Date Fri, 28 Mar 2014 02:12:05 GMT
On Thu, Mar 27, 2014 at 3:02 PM, Otis Gospodnetic <
otis.gospodnetic@gmail.com> wrote:

> Hi,
>
> I wanted to extract the following in a separate thread:
>
> I was going to ask about partitioning as a way to handle (querying
>> against) large volumes of data.  This is related to my Q above about
>> date-based partitioning.  But I'm wondering if one can go further.

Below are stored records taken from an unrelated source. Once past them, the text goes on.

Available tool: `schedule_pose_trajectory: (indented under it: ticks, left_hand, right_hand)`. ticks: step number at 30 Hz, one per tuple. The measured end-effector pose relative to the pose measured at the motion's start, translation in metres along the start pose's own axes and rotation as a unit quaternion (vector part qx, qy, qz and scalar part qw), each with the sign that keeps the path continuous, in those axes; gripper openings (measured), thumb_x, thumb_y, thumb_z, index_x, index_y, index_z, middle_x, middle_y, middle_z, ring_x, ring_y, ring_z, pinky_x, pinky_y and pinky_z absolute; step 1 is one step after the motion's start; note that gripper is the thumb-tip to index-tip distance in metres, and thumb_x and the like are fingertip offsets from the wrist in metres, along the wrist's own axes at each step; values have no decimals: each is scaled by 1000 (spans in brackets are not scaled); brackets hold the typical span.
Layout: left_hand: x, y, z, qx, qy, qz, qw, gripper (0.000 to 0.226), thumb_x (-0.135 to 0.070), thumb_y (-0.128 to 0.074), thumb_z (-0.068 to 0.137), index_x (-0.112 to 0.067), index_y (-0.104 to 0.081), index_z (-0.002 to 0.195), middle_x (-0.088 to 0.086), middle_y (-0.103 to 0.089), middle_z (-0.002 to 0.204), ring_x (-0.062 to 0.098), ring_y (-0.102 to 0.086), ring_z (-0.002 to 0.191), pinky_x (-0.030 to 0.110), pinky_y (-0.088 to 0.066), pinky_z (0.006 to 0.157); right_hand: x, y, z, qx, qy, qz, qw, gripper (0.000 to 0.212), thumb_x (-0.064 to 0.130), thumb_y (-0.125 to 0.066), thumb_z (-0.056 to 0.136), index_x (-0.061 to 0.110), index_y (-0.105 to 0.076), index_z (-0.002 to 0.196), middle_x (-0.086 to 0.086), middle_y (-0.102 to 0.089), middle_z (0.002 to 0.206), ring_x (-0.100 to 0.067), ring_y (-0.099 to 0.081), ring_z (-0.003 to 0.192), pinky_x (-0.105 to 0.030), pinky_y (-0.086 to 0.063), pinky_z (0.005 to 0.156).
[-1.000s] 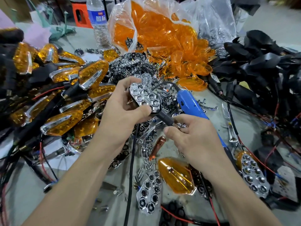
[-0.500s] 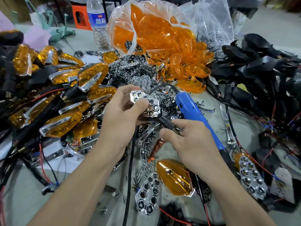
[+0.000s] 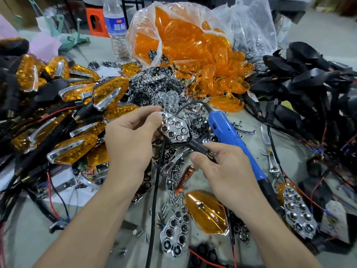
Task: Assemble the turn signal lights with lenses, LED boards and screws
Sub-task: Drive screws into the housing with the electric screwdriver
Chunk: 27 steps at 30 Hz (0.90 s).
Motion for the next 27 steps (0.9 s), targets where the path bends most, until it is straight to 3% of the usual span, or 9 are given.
schedule_pose_trajectory:
  ticks: [2,4,6,9,13,17,20,24,27]
  left_hand:
    - [-4,3,1,-9,-23,4,1000,16,-16,-81,88,-32,-83,90,-10,-80,91,8,-76,90,25,-60,81]
    - [-9,1,1,-1,-36,-1,999,19,-12,-82,87,-31,-82,89,-11,-81,92,5,-75,92,16,-57,82]
    - [-9,0,2,10,-21,-14,1000,19,-8,-79,87,-28,-82,87,-10,-81,93,4,-75,95,12,-55,82]
    - [-1,-3,3,33,40,-45,998,25,-8,-75,89,-28,-84,75,-6,-81,96,5,-74,102,21,-53,93]
    - [5,-1,3,42,90,-47,994,24,-12,-74,90,-28,-84,75,-8,-81,101,1,-72,103,30,-47,103]
    - [15,2,5,32,126,-43,991,10,-12,-73,91,-15,-81,95,-7,-81,102,0,-73,98,34,-48,106]
    - [18,3,5,24,137,-43,989,13,-9,-72,92,-16,-82,88,-4,-81,99,3,-74,97,33,-50,105]
    - [21,6,6,36,159,-63,985,23,-10,-68,95,-19,-85,81,-2,-81,106,12,-72,110,35,-49,108]
    - [23,-2,2,64,171,-46,982,16,-13,-67,95,-13,-81,102,-6,-80,109,12,-70,113,36,-46,112]
  right_hand:
    - [-1,-1,-1,0,2,-3,1000,15,40,-73,94,35,-73,80,-3,-70,72,-10,-64,58,-22,-43,52]
    - [-4,-1,-1,-4,-6,-6,1000,16,41,-73,94,33,-74,80,-1,-74,80,-12,-67,79,-17,-48,61]
    - [-5,-1,-1,-9,-10,-8,1000,15,40,-73,95,33,-74,81,-2,-74,76,-17,-65,76,-24,-49,65]
    - [-3,0,-2,-16,-4,-19,1000,16,37,-74,94,31,-73,80,2,-69,65,-19,-59,60,-27,-44,56]
    - [-2,3,-4,-21,-6,-44,999,18,38,-73,94,33,-69,78,12,-48,49,-9,-40,44,-18,-36,44]
    - [0,7,-5,-21,-6,-77,997,12,40,-73,94,32,-71,86,18,-52,51,-9,-45,47,-17,-38,47]
    - [2,9,-6,-29,-6,-124,992,10,45,-72,94,35,-70,95,8,-52,53,-14,-47,50,-23,-35,48]
    - [4,12,-7,-38,1,-151,988,11,44,-70,96,34,-68,97,6,-50,58,-19,-51,60,-37,-45,58]
    - [2,11,-6,-39,-6,-128,991,13,44,-73,93,32,-69,95,16,-56,59,-15,-49,56,-24,-39,50]
Point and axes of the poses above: each hand's wrist, its own z-axis towards the middle knuckle, its own y-axis out of the back of the hand, x = y × z, the point moved 10 cm from there along z, towards the middle knuckle
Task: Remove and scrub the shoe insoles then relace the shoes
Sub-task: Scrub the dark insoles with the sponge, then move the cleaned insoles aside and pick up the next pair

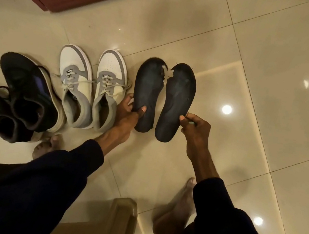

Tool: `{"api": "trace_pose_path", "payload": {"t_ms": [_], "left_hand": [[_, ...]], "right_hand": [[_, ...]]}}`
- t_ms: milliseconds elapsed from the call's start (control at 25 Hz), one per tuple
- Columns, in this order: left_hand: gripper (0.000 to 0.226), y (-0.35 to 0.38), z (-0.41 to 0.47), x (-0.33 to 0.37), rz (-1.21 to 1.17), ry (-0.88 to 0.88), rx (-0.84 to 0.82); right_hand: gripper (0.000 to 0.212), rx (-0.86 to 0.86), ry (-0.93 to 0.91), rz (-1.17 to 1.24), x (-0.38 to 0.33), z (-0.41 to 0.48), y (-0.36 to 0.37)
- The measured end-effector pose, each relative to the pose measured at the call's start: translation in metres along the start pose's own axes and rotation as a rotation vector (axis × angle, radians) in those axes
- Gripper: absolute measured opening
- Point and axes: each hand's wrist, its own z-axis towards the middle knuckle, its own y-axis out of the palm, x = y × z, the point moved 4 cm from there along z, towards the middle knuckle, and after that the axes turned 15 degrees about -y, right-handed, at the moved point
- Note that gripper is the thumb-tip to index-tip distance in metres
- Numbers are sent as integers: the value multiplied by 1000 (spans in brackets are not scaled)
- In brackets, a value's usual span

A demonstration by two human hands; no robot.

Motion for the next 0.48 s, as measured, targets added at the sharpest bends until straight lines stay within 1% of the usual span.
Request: {"api": "trace_pose_path", "payload": {"t_ms": [120, 240, 400, 480], "left_hand": [[65, -18, -35, 24, -138, -32, -102], [66, -48, -84, 48, -205, -34, -131], [69, -109, -165, 84, -291, -25, -97], [64, -147, -201, 100, -316, -5, -62]], "right_hand": [[15, 2, -42, 6, -36, -18, -7], [12, -18, -68, 23, -88, -50, -11], [16, -88, -127, 32, -181, -99, -7], [17, -157, -171, 15, -226, -124, 5]]}}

>>  Partitioning by date, partitioning by tenant, but then also partitioning
>> by some other columns, which would be different for each type of data being
>> inserted. e.g. for sales data maybe the partitions would be date, tenantID,
>> but then also customerCountry, customerGender, etc.  For performance
>> metrics data maybe it would be date, tenantID, but then also environment
>> (prod vs. dev), or applicationType (e.g. my HBase cluster performance
>> metrics vs. my Tomcat performance metrics), and so on.
>>
>
> > Essentially, a secondary index is declaring a partitioning. The indexed
> columns make up the row > key which in HBase determines the partitioning.
>
> Aha!  Hmmm.  But, as far as I know, how one constructs the key is.... the
> key.  That is, doesn't one typically construct the key based on access
> patterns?
>
> How would that work in the the scenario I described in my other email -
> unknown number of columns and ad-hoc SQL queries?
>
> How do you handle the above without having to create all possible
> combinations of columns (to anticipate any sort of query) and having to
> insert N rows in the index table for each 1 row in the primary table?
>  Don't you have to do that in order to handle any ad-hoc query one may
> choose to run?
>

That's true - you'd want to selectively add indexes, based on anticipated
access patterns. It's similar to the RDBMS world in that regard.